イエス様は、「2人の人が祈るために神殿に上った。1人はファリサイ派の人で、もう1人は徴税人であった。」と喩えを話し始められます。ファリサイ派の人は、律法をさらに様々なことを付け加えて厳守し、宗教的な生活を送っていて周りからも義人とされていたようです。一方、徴税人は、税金を徴収する中で正規の額に上乗せした分を自分の取り分のしていたため、周りから罪人とされていたようです。イエス様は、この対照的な2人が神殿に上って来て祈るという喩えを話し始めます。
人々は、イエス様の話に耳を傾けながらいったいどのような展開になるのだろうと興味深く聞いていたことでしょう。彼らにとってこの2人は、身近に感じていたことでしょうし、「自分はファリサイ派の人の方に違いない」と思った人もいたかもしれません。イエス様は、「ファリサイ派の人は胸を張って立ち、心の中でこう祈った、『神よ、わたしがほかの人たちのように、略奪する者でもなく、……またこの徴税人のような者でもないことを、感謝します。』」と話されます。ファリサイ派の人は、自分が他の人たちと違って【善人】であることを【感謝します】という祈りから始めます。彼は、「またこの徴税人のような」と祈っていることは、徴税人の存在に気づいていたのです。彼にとって神殿は、自分たちのような【善人】と呼ばれる人が祈る場所であって、【罪人】が祈る場所ではない、と思っていたのかもしれません。彼は、自分では正しい祈りをしていると思いながら、【人を裁く祈り】を意識することなく祈っていたのです。
一方、徴税人は、「遠くに立って目を天に上げようともせず、胸を打ちながら言った『神よ、罪人であるわたしを憐れんでください。』」と祈ります。ファリサイ派の人は、「胸を張って」祈っているのに対して、徴税人は胸を張るどころか、「胸を打ちながら」祈り始めます。この「胸を打つ」というのは、「回心」する表れのようです。徴税人にとって、神殿は自分の罪をおん父に悔い、憐れみを乞う所でした。

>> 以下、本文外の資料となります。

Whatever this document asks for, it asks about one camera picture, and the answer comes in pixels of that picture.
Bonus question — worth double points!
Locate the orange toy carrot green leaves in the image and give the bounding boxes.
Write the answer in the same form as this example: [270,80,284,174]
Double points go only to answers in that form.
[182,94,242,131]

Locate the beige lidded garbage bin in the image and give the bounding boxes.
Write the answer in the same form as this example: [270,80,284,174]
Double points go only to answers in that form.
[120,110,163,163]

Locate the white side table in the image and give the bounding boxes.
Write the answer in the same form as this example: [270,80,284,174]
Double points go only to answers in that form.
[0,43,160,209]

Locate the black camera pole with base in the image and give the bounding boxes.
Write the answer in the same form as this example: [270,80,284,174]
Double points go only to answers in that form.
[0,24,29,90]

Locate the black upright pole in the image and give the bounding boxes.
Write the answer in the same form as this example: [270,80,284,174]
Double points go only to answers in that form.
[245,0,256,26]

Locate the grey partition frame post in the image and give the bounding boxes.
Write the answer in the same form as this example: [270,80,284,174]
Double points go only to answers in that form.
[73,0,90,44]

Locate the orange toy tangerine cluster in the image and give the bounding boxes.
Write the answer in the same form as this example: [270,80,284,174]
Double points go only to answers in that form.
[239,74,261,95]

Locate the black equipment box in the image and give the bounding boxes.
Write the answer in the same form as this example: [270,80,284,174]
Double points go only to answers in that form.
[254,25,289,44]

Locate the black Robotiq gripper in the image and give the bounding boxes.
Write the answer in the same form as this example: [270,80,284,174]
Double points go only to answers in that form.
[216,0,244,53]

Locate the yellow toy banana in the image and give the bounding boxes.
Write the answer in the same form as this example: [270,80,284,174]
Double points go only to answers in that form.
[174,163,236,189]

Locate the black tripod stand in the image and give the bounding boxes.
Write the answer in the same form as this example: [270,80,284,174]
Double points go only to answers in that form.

イエス様は、「あなた方に言っておく。義とされて家に帰ったのは徴税人であって、ファリサイ派の人ではない。誰でも自ら高ぶる者は下げられ、自らへりくだる者は上げられる」と言われます。イエス様は、徴税人が自分の心の奥深くまで見つめ罪深い自分の嫌な部分をありのままおん父に捧げた祈りを義とされたと言われているのではないでしょうか。イエス様は、喩えの中で「自分は正しい」と思っている人は、どうしても「自分の力を頼ってしまう危険性」があり、「自分は罪人」だと思っている人は、「神に頼るしかない」と思わざるを得ないということ伝えているのではないでしょうか。私たちは、きょうのみことばを黙想しながら【私の祈りの姿勢】を深く見つめることができたらいいですね。